Where a line of the data holds the word "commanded", copy that line.

--- Data for the task ---
[Start of Attachment]
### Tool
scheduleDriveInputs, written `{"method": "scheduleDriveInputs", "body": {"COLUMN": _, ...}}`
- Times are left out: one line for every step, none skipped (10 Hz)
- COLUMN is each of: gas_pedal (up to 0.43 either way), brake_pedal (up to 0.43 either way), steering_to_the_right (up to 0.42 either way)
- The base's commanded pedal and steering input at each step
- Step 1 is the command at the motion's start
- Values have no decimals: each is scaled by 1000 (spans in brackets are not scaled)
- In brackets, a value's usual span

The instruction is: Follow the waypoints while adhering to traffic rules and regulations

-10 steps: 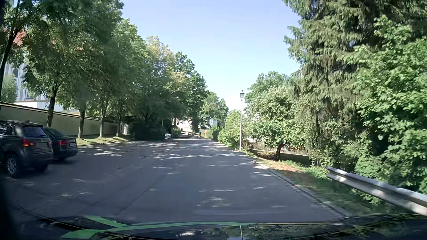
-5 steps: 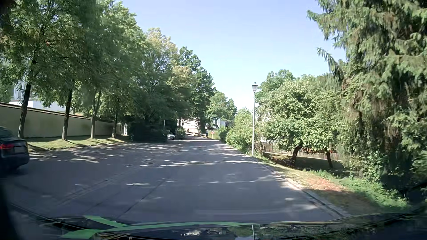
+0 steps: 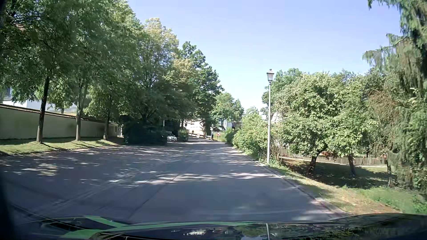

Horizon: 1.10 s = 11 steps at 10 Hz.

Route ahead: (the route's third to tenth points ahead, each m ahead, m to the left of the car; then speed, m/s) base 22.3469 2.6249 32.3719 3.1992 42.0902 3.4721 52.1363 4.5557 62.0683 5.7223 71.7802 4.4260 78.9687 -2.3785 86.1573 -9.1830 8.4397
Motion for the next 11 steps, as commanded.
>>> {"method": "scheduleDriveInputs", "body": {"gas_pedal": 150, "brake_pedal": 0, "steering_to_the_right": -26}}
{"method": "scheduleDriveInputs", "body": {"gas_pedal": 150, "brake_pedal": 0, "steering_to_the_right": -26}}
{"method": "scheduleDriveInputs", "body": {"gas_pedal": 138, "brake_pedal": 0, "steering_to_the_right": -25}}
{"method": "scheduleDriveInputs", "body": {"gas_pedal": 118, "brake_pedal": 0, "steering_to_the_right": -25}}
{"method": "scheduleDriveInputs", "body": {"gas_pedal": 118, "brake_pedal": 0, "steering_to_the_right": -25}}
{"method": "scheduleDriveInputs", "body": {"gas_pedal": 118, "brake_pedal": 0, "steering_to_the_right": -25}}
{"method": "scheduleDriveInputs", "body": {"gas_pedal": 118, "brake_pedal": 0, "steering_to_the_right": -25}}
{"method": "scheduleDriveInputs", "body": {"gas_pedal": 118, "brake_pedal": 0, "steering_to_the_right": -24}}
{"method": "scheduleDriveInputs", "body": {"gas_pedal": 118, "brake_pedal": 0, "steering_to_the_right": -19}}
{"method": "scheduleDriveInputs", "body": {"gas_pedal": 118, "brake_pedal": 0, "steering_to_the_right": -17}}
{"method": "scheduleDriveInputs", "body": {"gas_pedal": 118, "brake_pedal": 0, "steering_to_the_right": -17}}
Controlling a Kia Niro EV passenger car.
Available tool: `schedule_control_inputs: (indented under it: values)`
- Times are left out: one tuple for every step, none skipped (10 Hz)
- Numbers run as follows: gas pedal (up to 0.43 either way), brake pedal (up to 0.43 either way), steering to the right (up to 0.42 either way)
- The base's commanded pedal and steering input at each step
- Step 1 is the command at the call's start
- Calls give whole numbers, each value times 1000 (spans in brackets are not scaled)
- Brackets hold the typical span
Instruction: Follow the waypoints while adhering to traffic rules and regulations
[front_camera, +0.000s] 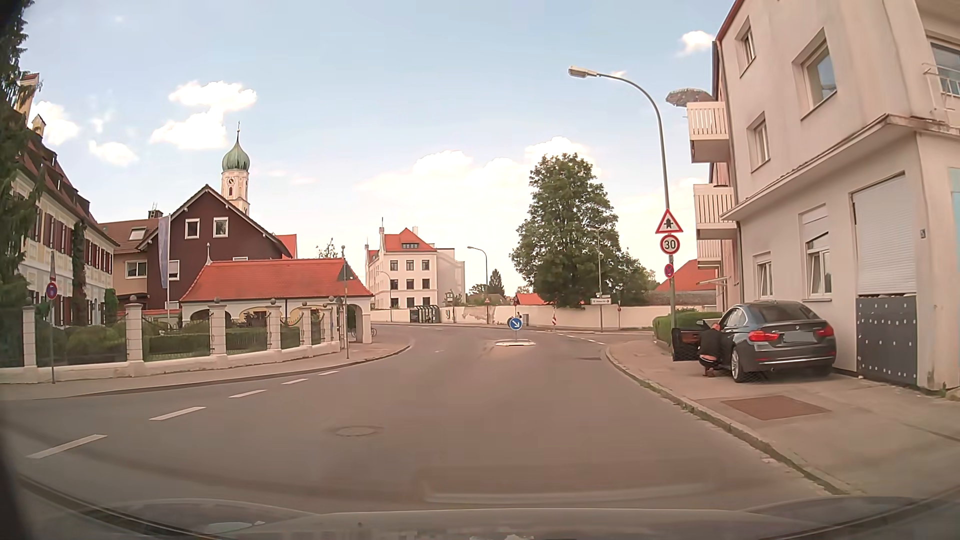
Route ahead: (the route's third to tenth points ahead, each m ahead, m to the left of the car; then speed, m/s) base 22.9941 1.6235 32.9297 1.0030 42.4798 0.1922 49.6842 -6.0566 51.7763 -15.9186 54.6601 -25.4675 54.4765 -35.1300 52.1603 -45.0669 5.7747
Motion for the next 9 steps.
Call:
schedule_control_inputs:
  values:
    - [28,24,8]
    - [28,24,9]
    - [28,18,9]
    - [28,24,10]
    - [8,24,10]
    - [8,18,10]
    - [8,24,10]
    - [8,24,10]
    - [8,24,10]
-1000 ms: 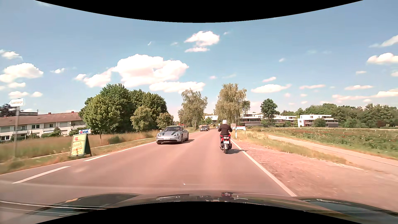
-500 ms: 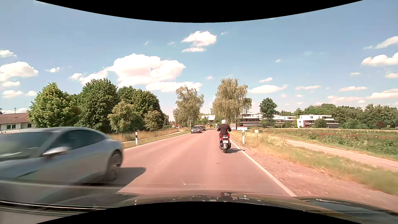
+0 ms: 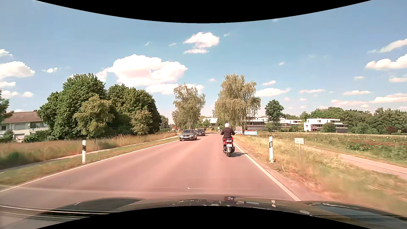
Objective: Follow the waypoints while adhering to traffic rules and regulations
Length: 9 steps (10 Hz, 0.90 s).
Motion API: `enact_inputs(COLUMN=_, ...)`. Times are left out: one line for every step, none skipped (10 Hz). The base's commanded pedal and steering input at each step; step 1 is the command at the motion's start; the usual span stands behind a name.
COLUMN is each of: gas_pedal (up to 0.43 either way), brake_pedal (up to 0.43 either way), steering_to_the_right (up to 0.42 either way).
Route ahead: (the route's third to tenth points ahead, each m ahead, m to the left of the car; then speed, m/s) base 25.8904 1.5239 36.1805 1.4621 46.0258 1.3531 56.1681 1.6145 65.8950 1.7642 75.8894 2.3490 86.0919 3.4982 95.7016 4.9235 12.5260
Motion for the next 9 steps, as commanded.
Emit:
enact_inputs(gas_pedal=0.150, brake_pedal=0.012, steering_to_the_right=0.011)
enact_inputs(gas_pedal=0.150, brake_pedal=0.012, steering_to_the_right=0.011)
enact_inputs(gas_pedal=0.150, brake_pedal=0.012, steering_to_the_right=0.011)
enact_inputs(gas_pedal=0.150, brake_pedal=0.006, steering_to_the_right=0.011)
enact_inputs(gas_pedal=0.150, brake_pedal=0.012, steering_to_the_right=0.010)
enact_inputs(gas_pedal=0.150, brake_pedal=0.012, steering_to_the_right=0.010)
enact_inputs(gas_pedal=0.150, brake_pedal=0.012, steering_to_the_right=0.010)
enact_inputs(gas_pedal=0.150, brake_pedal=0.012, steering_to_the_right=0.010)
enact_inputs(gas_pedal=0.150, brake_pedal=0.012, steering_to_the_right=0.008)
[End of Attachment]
--- Result for this task ---
- The base's commanded pedal and steering input at each step
Motion for the next 11 steps, as commanded.
- The base's commanded pedal and steering input at each step
Motion API: `enact_inputs(COLUMN=_, ...)`. Times are left out: one line for every step, none skipped (10 Hz). The base's commanded pedal and steering input at each step; step 1 is the command at the motion's start; the usual span stands behind a name.
Motion for the next 9 steps, as commanded.

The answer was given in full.